Donald Trump afirmou nesta quinta-feira que os negociadores do Irã são “muito diferentes e estranhos” e estariam “implorando” por um acordo, em publicação nas redes sociais. O presidente questionou a postura de Teerã após a derrota militar relatada pelo país.
Segundo ele, o Irã não reagiria bem caso a proposta americana não seja levada a sério, e afirmou que “uma vez iniciadas as negociações, não haverá volta” e que o resultado não seria bonito. A fala acontece após a divulgação de uma contraproposta dos EUA.

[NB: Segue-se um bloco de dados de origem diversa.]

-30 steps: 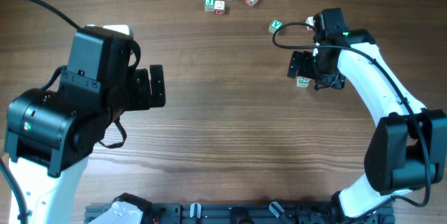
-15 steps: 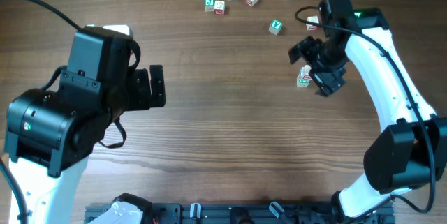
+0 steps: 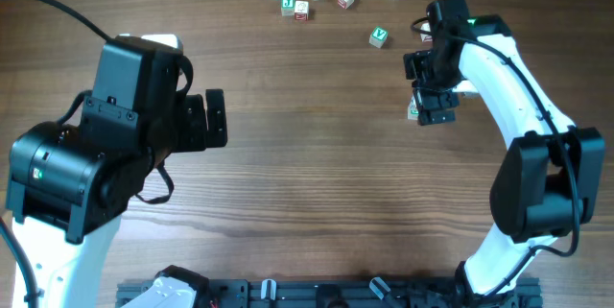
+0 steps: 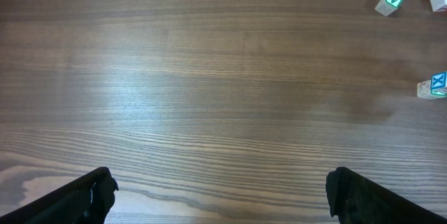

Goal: Form a tower

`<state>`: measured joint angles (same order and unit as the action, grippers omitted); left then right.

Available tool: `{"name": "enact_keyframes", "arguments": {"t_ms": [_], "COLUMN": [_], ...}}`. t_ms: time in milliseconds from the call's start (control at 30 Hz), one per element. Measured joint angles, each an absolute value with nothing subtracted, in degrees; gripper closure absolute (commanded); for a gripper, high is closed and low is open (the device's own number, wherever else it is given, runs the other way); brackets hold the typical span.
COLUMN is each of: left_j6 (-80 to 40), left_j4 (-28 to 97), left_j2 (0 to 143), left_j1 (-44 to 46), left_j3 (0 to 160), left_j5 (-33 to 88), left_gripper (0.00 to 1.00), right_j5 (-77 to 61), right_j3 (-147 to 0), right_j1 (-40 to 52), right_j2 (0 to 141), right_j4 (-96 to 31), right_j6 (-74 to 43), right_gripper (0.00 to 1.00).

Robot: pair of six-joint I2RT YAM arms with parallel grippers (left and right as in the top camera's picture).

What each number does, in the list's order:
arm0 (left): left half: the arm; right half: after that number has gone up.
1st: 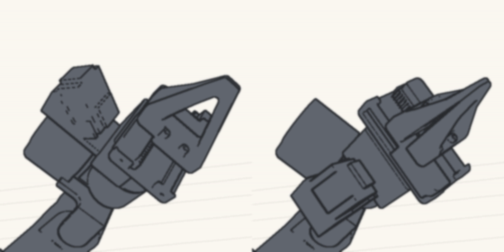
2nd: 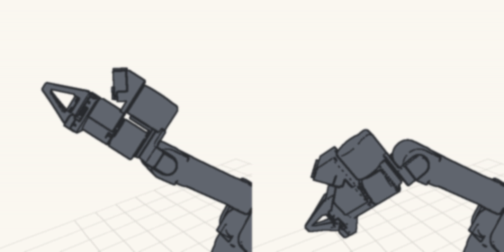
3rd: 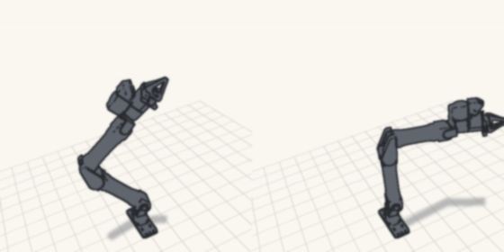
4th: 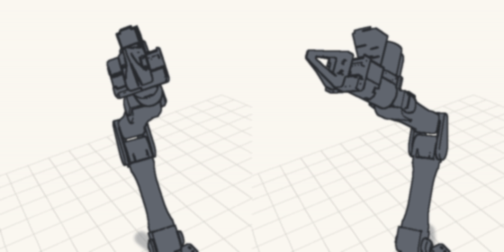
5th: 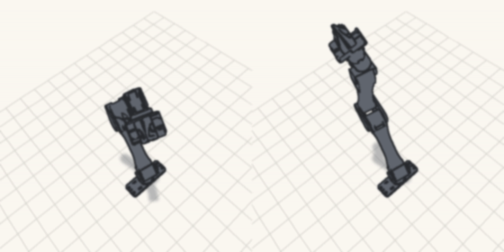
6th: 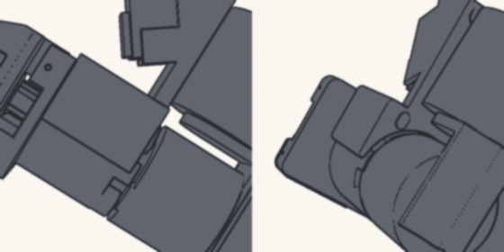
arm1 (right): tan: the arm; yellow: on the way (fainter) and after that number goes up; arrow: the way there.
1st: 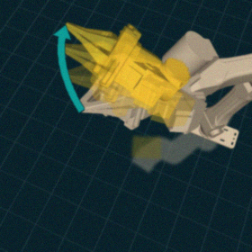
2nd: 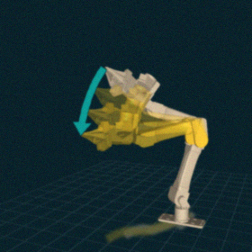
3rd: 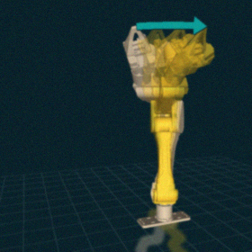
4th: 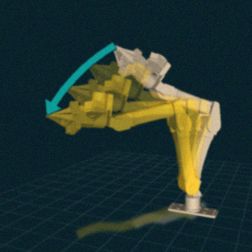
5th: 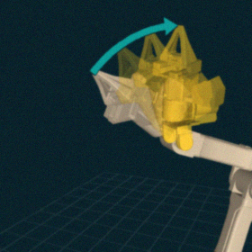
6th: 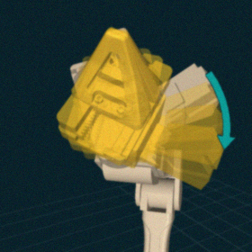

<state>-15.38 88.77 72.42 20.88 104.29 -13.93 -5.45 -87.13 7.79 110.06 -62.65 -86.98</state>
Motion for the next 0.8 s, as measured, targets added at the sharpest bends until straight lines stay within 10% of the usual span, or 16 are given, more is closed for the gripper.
{"name": "enact_keyframes", "arguments": {"t_ms": [800], "left_j6": [-15.35], "left_j4": [88.77], "left_j2": [72.42], "left_j1": [20.88], "left_j3": [104.29], "left_j5": [-13.93], "left_gripper": [0.0], "right_j5": [-1.61], "right_j3": [-86.7], "right_j1": [7.79], "right_j2": [116.4], "right_j4": [-59.7], "right_j6": [-90.21], "right_gripper": [0.01]}}
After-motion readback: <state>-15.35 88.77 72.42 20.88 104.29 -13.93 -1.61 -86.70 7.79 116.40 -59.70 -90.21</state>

A Administração norte-americana apresentou uma proposta de cinco pontos para encerrar o conflito na região, com condições para limitar o programa nuclear iraniano e manter diplomacia com interlocutores indiretos. O Irã reagiu com firmeza.
Contexto da negociação
Teerã tem endurecido a posição desde o início do conflito, cobrando garantias contra ações militares futuras, compensações por perdas e controle formal do Estreito. Fontes iranianas indicam ainda que o Líbano poderia integrar o acordo de cessar-fogo.
Intermediários regionais foram informados de que o Irã deseja incluir o Líbano em qualquer acordo, fortalecendo a participação de grupos aliados na resolução regional. As negociações seguem sem data marcada para conclusão.